Task statement: Count every line below that contains "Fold", then give that count and nothing else.

━━ Stored data

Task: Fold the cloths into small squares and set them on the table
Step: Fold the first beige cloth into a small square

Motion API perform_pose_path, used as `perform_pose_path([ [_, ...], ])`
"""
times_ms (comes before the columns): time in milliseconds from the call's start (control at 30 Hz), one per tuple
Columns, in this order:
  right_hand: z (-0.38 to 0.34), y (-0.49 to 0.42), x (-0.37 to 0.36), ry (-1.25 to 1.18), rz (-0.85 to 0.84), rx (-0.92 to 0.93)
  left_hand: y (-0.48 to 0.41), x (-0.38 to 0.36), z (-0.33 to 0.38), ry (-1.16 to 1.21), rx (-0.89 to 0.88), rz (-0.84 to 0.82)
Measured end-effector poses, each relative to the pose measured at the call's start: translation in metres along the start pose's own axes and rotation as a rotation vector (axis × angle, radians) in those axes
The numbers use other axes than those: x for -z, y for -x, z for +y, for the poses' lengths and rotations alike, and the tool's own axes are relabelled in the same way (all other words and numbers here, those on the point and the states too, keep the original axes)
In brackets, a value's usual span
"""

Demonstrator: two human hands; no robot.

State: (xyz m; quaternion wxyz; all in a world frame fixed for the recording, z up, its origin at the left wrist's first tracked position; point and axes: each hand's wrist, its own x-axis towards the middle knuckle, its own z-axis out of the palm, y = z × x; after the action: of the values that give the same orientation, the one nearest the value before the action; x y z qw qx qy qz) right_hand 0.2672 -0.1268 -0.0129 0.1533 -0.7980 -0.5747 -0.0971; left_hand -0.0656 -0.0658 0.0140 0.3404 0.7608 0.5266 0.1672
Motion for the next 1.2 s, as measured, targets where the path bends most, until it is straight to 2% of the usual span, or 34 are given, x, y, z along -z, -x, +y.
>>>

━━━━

Answer box: 2